Costs: $5.75 ($0.35 per bun, if making 16 buns)

Cooking time: 1 hour 20 mins (+ 1 hour 15 mins proving time) 


Hot cross buns

  • 2 x 7g sachets dried yeast
  • ¼ cup caster sugar, or sugar substitute
  • 1 cups white plain flour
  • 3 cups wholemeal plain flour
  • 400mL warm low-fat milk
  • Pinch of salt
  • 1 tsp mixed spice
  • 1 tsp ground cinnamon
  • 40g canola or olive oil spread, chilled, reduced-salt variety
  • 1 egg
  • ¾ cup sultanas

Flour paste (for crosses)

  • ½ cup white plain flour
  • 2 tsp caster sugar, or sugar substitute

Glaze (see Notes)

  • 1 tsp gelatin
  • 2 tsp caster sugar 

Let’s get cooking:

  1. Mix together yeast, 1 tsp each of the sugar and white plain flour into a small bowl.
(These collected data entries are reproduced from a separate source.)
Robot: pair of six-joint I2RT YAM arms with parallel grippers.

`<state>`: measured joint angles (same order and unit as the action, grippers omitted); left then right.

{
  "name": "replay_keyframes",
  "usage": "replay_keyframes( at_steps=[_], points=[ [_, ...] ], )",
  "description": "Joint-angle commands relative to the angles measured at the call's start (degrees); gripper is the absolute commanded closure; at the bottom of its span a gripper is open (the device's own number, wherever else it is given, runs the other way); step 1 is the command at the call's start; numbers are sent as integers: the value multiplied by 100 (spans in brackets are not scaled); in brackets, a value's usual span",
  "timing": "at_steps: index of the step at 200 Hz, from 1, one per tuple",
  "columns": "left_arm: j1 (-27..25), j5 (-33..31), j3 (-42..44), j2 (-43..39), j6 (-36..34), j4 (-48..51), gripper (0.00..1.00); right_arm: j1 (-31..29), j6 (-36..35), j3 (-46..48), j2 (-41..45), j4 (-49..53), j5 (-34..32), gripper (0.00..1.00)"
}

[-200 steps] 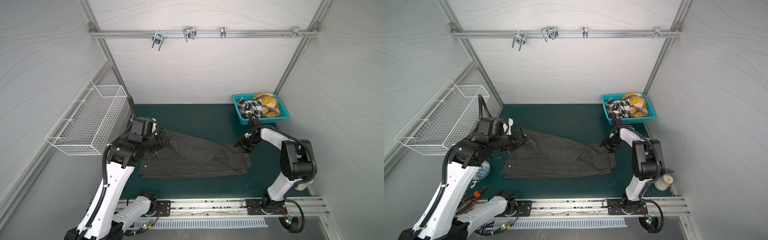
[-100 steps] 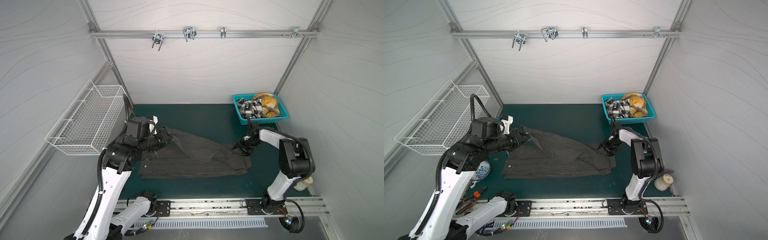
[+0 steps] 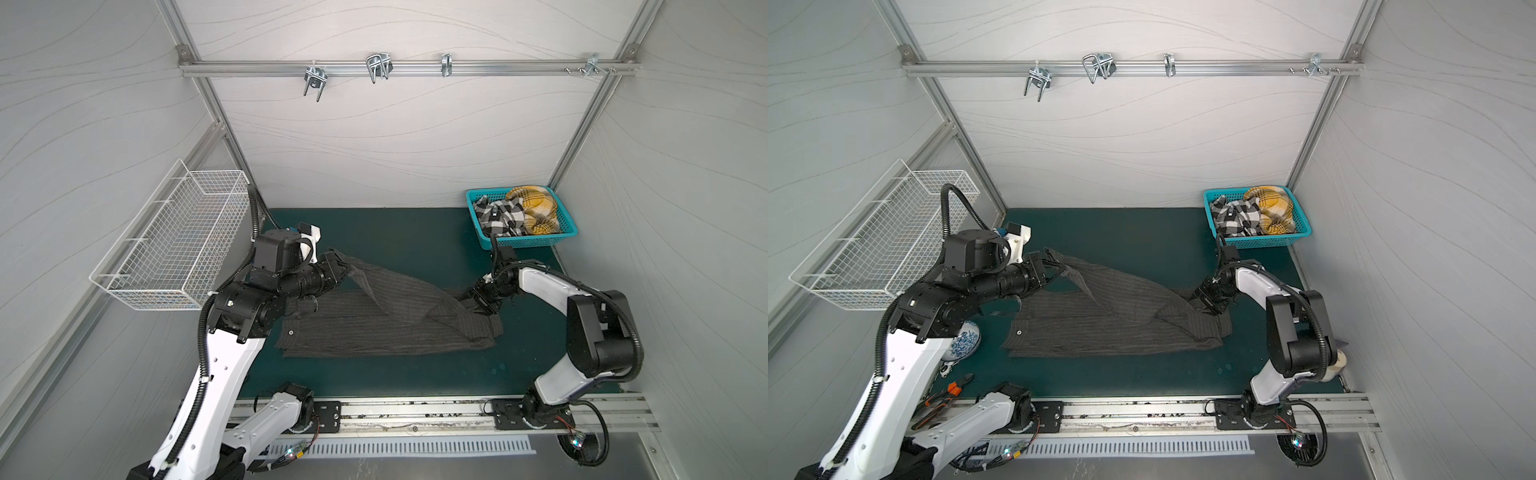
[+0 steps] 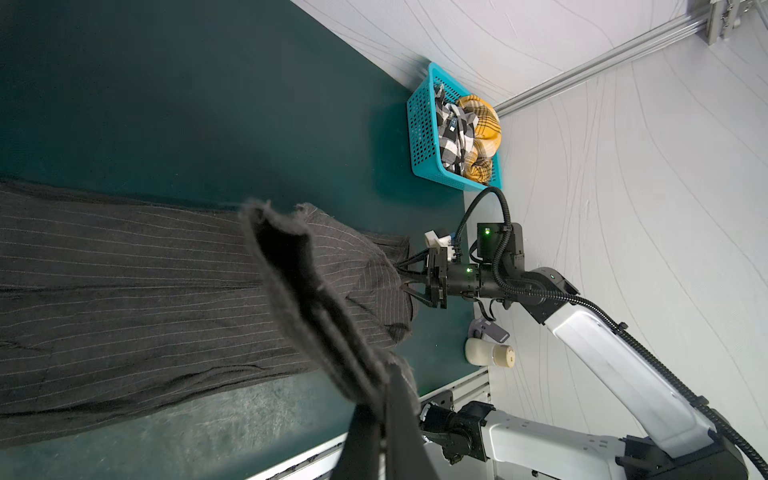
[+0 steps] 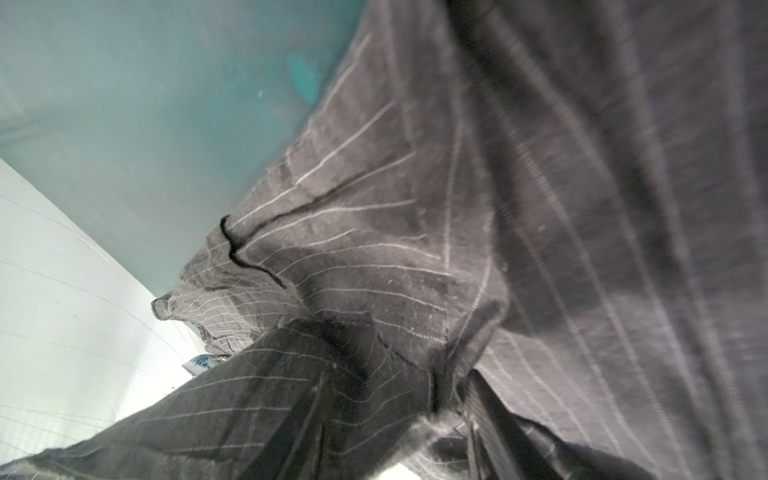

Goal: Fold and stack the long sleeve shirts

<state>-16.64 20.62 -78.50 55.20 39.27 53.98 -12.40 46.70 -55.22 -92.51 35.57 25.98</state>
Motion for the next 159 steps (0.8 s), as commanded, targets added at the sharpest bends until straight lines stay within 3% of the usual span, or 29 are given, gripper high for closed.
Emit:
replay_keyframes(
  at_steps=[1, 34, 87, 117, 139, 159],
  points=[
    [-23, 21, -128, -88, -93, -368, 100, 19, 267, -30, 84, 23, -132, 48],
    [-23, 69, -296, -27, -70, -393, 100, 31, 408, 192, 82, -111, -210, 52],
    [-23, -221, -381, -95, -188, -303, 100, 206, 96, -147, -89, 218, -357, 86],
    [-21, -1136, -462, -182, -198, 147, 100, 421, -227, -376, 105, 576, -479, 100],
    [24, -1768, -250, -274, -155, 594, 100, 528, -444, -438, 199, 772, -483, 100],
    [82, -1666, 229, -478, -57, 583, 100, 570, -603, -394, 223, 810, -413, 100]
  ],
)
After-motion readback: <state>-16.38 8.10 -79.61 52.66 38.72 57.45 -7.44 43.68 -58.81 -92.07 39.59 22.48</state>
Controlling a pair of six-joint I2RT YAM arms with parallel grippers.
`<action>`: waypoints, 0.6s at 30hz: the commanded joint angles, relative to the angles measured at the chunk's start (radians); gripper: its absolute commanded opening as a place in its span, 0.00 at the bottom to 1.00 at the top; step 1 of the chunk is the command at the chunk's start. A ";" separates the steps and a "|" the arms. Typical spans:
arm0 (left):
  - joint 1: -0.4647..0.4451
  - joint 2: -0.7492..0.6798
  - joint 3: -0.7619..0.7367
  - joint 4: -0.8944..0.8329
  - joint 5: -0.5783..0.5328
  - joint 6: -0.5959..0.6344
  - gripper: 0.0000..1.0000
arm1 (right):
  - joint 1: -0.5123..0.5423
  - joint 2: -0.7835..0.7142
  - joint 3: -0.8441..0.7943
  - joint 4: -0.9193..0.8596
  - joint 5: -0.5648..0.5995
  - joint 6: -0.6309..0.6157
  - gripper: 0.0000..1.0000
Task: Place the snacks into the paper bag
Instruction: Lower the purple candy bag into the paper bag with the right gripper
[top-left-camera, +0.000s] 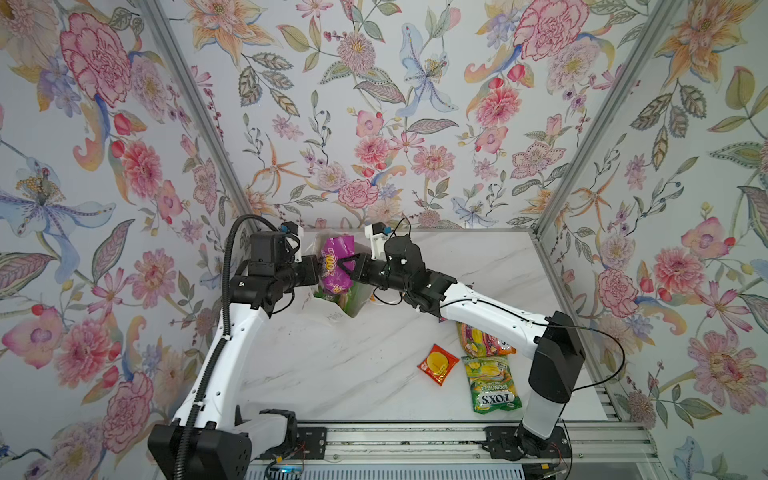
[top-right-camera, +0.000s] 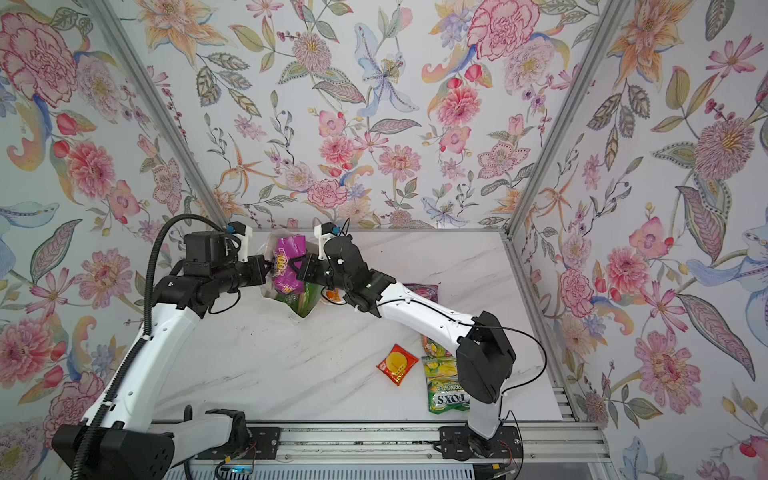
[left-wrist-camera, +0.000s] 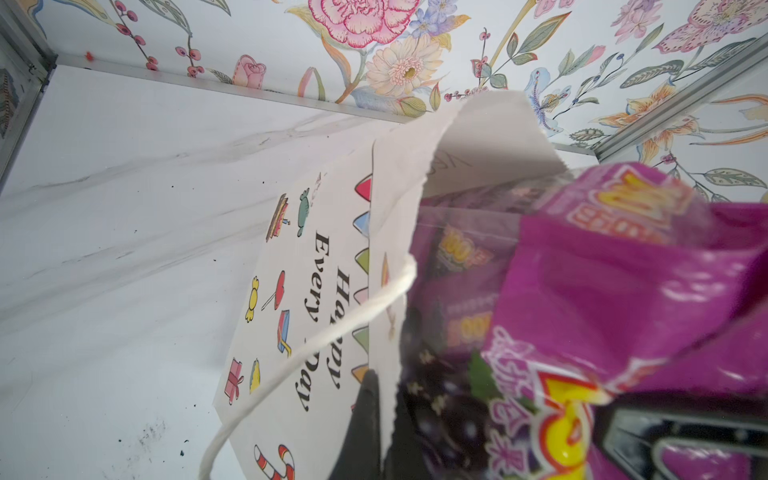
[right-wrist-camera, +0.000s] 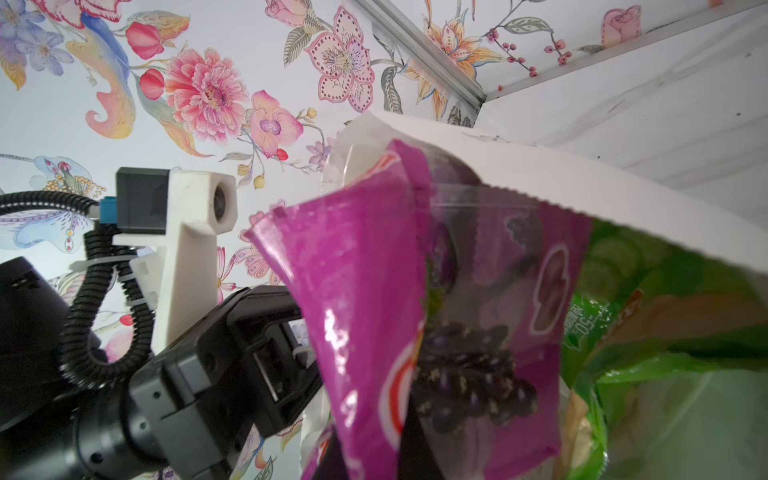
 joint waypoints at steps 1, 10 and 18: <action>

Add all of the warm milk and mix well. Cover and stand in a warm place for 15 minutes or until mixture is frothy.
  2. Sift flours, salt, sugar and spices into a large bowl. Using your fingertips, rub the spread into the flour to form fine crumbs. Make a well in the centre of the mixture. Lightly whisk egg and pour into the well, along with the yeast mixture and sultanas. Mix well with a wooden spoon to form dough. Cover the bowl with a clean cloth or cling wrap, and stand in a warm place for 60-90 minutes or until dough has doubled in size.
  3. Punch dough down (lightly dust the dough top and your knuckles with flour before doing this to prevent sticking). Turn onto a lightly floured surface and knead for about 5 minutes or until dough is smooth and elastic.
  4. Line a medium-sized square pan with baking paper and lightly spray with canola oil (e.g. lamington pan or 23x23cm casserole dish). Cut dough into 16 equal pieces. Knead one piece into a round shape, covering the rest with a clean cloth to keep warm (and prevent from drying out). Place rounded bun into prepared pan and cover with another clean cloth. Repeat with remaining dough pieces. Keep pan covered with cloth and stand in warm place for 30 minutes or until buns reach the top the pan.
  5. Preheat oven to 200°C. To make flour paste for crosses: mix flour, sugar and just enough hot water to make a smooth lump-free paste (see Notes). Transfer to a piping bag or ziplock bag and cut off the tip. Pipe crosses onto buns.
  6. Bake for 10-15 minutes or until browned on top. Prepare glaze by whisking gelatin, sugar and 1 tbsp hot water to dissolve mixture. Turn out buns onto a wired rack and brush hot glaze while buns are still hot. Serve warm or cool, on their own or with some spread.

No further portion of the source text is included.